I appreciate what Pema Chodron once wrote about choosing a spiritual practice and then seeing it all the way through.

She said that there was this tendency for people to work very hard at a particular spiritual practice and then, right about the time it became a bit inconvenient or uncomfortable, to back off to start some new endeavor. She said that if we stick with one spiritual practice, whatever it is, and see it all the way through, that that’s going to take us on the journey of a lifetime where we truly learn everything we are yearning to know.

Hop Skip Jump

We’ve all met these people: One moment they’re raving about reiki, and the next moment moving meditation is where it’s at. A year later, they’ve decided to start an intensive yoga practice combined with a raw foods diet, and a year after that? They’ve found a spiritual community that fuses aboriginal chanting and shamanism, which then blends into a series of Law of Attraction workshops, books, and tapes…

Don’t get me wrong–I dig the dabbling. Whole earth festival coming to town? Let me clear room on my calendar and pull out the essential oils so that I can hang out with my New Age homies. Love it.

But there’s a difference between the person who has a firm commitment to the practice they’ve undertaken, versus the person who is perpetually bouncing from one personal growth or spiritual endeavour to the next.

The difference is that when we see things through–when we are truly in for the long haul–we learn essential wisdom that we don’t get from chronic dabbling.

We actually get what we’re putting all of that money, time, and attention towards. We learn our OWN essential wisdom.

Signs of learning this wisdom: We see things shifting in our lives. We see more gentleness. We genuinely feel more prepared to deal with the challenges. We start to feel more alive in life, rather than like life is a series of days in which the very sound of the alarm clock is just the first in a series of shit-tastic experiences. We have a clearly defined personal truth, and all of the self-help books out there simply nourish that personal truth, rather than getting one off into the bushes with a set of rules and dogma to follow.

 

Doing it Right

I recognize a former self in the picture that I’ve just painted. I spent years bouncing from What the Bleep to the Law of Attraction to a moving meditation to reiki to acupuncture to “clean” diets to yoga to whatever.

All of it supported me and nourished me in some way, and I learned a lot. I regret none of it.

But I finally noticed the thread that ran through each endeavor, and I had to get really, really (really!) quiet to notice it. It was this little teensy tiny voice that whispered…

..I don’t know what the fuck to do and it’s scary. I’m hoping that if I [ meditate X minutes a day / only eat raw foods / recite affirmations / follow whatever YOUR program is] then I’ll stop feeling so terrified.

I think I was on, like, the 70-millionth self-help program when I realized that I was not, under any circumstances, going to stop feeling afraid.

Then came the a-ha around courage: that it’s feeling afraid, diving in anyway, and transforming.
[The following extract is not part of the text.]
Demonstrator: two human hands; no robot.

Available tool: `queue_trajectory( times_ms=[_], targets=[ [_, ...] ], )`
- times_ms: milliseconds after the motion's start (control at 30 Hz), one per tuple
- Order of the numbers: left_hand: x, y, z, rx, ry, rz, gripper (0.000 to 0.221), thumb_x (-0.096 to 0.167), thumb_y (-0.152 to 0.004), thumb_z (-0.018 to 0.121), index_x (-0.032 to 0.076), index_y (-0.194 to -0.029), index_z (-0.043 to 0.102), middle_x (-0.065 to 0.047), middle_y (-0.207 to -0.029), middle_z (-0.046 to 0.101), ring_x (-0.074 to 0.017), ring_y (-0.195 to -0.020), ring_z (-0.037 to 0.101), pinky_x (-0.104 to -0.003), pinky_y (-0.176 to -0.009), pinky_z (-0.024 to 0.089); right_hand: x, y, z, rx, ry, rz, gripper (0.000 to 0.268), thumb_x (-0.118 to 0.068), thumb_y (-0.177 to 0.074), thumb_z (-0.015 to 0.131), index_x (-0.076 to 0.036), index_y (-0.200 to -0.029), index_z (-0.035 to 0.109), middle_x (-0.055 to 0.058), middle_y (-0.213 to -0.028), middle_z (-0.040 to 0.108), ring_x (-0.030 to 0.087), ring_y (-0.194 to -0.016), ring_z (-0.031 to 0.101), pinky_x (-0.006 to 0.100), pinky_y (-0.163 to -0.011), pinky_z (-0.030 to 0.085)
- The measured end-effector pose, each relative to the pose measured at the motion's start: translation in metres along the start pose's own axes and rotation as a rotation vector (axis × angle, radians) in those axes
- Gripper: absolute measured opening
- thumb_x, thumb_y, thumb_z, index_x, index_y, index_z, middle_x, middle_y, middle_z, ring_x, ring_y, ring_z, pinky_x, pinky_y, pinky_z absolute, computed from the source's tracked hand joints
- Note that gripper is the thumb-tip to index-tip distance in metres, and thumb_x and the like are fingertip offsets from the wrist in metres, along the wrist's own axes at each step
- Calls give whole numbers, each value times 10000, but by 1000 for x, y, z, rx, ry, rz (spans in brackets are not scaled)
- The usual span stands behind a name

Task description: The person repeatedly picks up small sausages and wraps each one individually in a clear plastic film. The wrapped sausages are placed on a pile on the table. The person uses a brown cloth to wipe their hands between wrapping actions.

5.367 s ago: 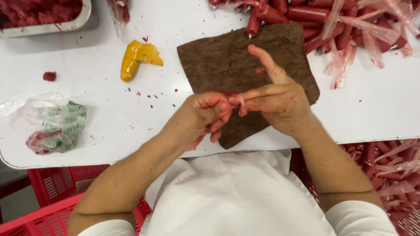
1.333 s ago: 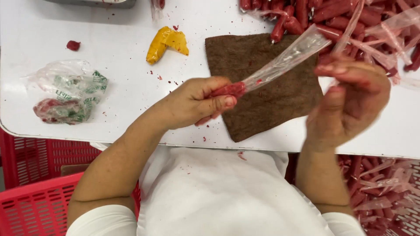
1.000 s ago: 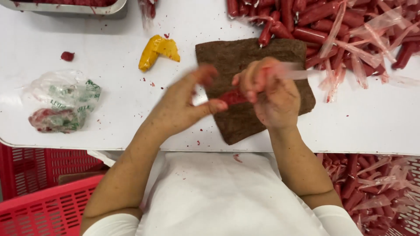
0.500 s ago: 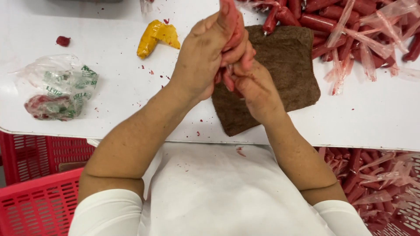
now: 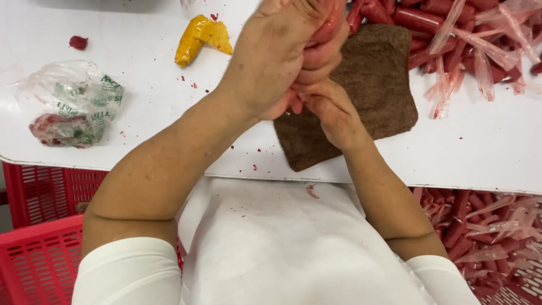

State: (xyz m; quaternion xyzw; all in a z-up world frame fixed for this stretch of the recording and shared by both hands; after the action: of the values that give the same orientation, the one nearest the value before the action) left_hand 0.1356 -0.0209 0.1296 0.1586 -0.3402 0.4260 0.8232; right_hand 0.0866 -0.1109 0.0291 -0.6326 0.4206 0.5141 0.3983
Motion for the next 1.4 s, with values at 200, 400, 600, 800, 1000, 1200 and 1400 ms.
queue_trajectory(
  times_ms=[200,400,600,800,1000,1200,1400],
  targets=[
    [11,25,-31,157,-11,34,543,525,-756,667,122,-658,317,-7,-519,219,-98,-434,126,-266,-373,120,-37,-7,17,-156,224,-219,287,-134,-1067,314,-69,-834,467,43,-850,479,214,-923,434,436,-1162,278],
    [19,108,-57,16,-597,137,1166,988,-802,431,187,-1603,154,-186,-1672,475,-320,-1535,577,-440,-1253,531,-44,12,20,44,840,-520,189,-35,-1038,609,-185,-1002,719,59,-1323,596,357,-1260,537,583,-1086,337],
    [-107,158,-116,366,-178,-678,553,475,-993,492,-34,-1171,618,-239,-913,727,-303,-703,749,-386,-503,625,14,47,68,19,994,-630,170,-233,-1039,569,-182,-1058,730,-3,-1139,664,230,-945,537,379,-819,413],
    [-53,125,-109,317,-805,47,405,393,-994,565,52,-1168,697,-140,-1042,708,-246,-889,721,-351,-741,635,30,24,-28,446,-240,-70,339,-256,-912,758,80,-910,713,212,-900,597,243,-697,620,307,-656,513],
    [-93,90,-81,241,-509,-95,561,388,-913,722,26,-1312,566,-170,-1008,704,-235,-839,701,-355,-722,636,69,32,-17,516,-637,151,248,-123,-918,700,120,-961,673,195,-934,623,247,-593,703,319,-569,614],
    [-80,82,-79,253,-814,-15,337,319,-970,674,85,-1210,647,-96,-922,697,-225,-812,720,-343,-702,602,37,34,-29,456,-635,91,546,-269,-856,765,83,-1235,591,208,-1104,655,265,-907,741,359,-722,654],
    [-52,86,-54,43,-960,-183,215,358,-928,672,162,-1014,667,62,-764,547,-87,-685,508,-227,-630,388,-114,77,-52,786,604,-569,366,-222,-1002,597,-4,-1198,378,198,-1038,391,336,-918,448,398,-809,384]
  ],
)
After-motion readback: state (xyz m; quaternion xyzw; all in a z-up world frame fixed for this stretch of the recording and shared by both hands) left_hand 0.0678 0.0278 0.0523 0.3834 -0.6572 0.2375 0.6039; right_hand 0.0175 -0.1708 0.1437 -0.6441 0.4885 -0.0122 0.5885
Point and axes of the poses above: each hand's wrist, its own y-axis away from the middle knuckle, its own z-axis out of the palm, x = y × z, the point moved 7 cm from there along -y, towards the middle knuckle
Then came more a-ha’s: that in my search for a specific religion, spiritual practice, or “set of rules,” I was not creating life in my own vision.

Then came the realization that it was time to do that.

 

If You’re a Wiggler

Recognize yourself? If you do, then you have a tendency to try to wiggle out of the commitment to one path, seeing it all the way through.
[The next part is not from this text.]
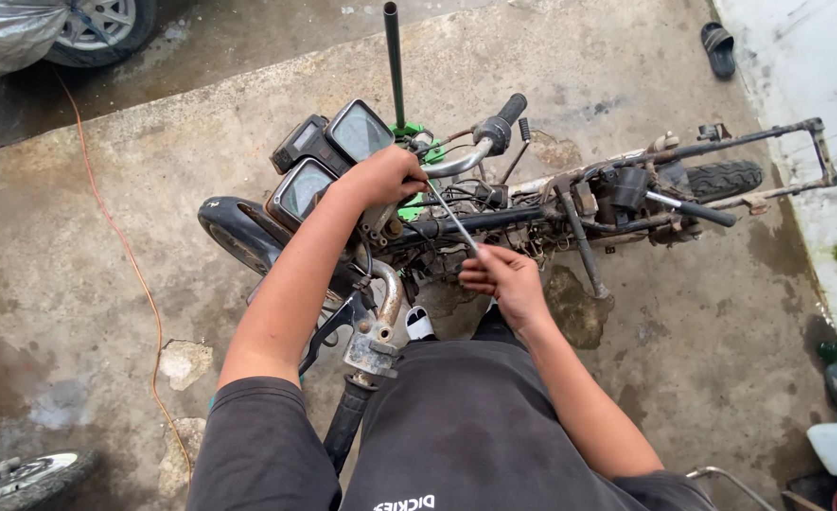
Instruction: Repairing a motorcycle by loosening and adjusting bolts on the front assembly and handlebars using a wrench and hammer
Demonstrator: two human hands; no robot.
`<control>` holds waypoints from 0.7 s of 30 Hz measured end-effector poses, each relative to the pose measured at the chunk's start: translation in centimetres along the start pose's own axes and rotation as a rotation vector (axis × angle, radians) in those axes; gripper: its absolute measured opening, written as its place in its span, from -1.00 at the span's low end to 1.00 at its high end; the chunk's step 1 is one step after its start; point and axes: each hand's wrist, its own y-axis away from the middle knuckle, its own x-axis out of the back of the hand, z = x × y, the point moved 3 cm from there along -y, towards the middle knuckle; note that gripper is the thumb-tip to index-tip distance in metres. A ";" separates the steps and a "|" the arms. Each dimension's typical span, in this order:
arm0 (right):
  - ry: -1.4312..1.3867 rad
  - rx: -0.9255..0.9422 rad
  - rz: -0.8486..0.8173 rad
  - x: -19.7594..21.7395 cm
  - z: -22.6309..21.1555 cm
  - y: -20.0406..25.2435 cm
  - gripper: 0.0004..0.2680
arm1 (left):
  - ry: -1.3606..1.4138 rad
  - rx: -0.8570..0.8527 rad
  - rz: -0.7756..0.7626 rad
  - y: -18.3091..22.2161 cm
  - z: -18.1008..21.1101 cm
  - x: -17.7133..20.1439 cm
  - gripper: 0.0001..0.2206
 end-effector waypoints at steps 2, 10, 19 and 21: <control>0.076 0.000 -0.048 -1.1 0.7 0.6 -0.78 | -0.016 -0.018 -0.019 -0.3 -0.2 -0.1 -0.94; 0.210 -0.053 -0.255 -5.4 2.0 2.0 -0.77 | -0.045 -0.110 -0.055 -0.8 -1.5 -1.0 -0.94; 0.319 -0.163 -0.369 -5.0 1.9 0.7 -0.77 | -0.074 -0.138 -0.045 -1.1 -3.0 -1.9 -0.95; 0.452 -0.154 -0.350 -3.2 1.0 -0.1 -0.77 | -0.094 -0.143 -0.040 -1.1 -2.6 -1.8 -0.96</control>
There’s actually a pretty simple thing that you can do about it: stop moving so much. Quit wiggling.

Don’t buy another book, coaching session, workshop, retreat, or program (yes, that includes buying a new offering from me). Instead, spend your time really deciding what you’re going to “go deep” with. Decide what you’re going to go all the way through with.

Maybe you’re going to go deep with a program you already own like The Courageous Living Program. Maybe you’re going to go deep with yoga. Maybe you’re going to go deep with sitting quietly each morning. Maybe you’re going to go deep with not snapping at your partner.

These are all spiritual practices. You don’t need another workshop or a little spiritual altar. You just need to go deeply into whatever in life is already a challenge for you.

Make that your primary spiritual practice.

— Or dig out the last truly inspirational podcast you heard, or that e-book you purchased, and actually finish the thing and let the finishing be your spiritual practice.

— Or revisit the work of someone who truly informed your life, and reconnect with that as your practice. I still, daily, work on tools my teacher Matthew Marzel ever taught me, even though I haven’t had a session with him in awhile. The work transcends the sessions, because I keep it alive in my life.

— Or decide to set up an intensive series of session with someone with whom you have a solid track record who has helped you be connected to yourself, and take back up the work that you had already claimed as your own but that you might have neglected.

Whatever you choose, go deep with it, and be willing to go all the way, to see it fully without constant wiggling.

Get quiet. Sit still. That will teach you everything you ever needed to know.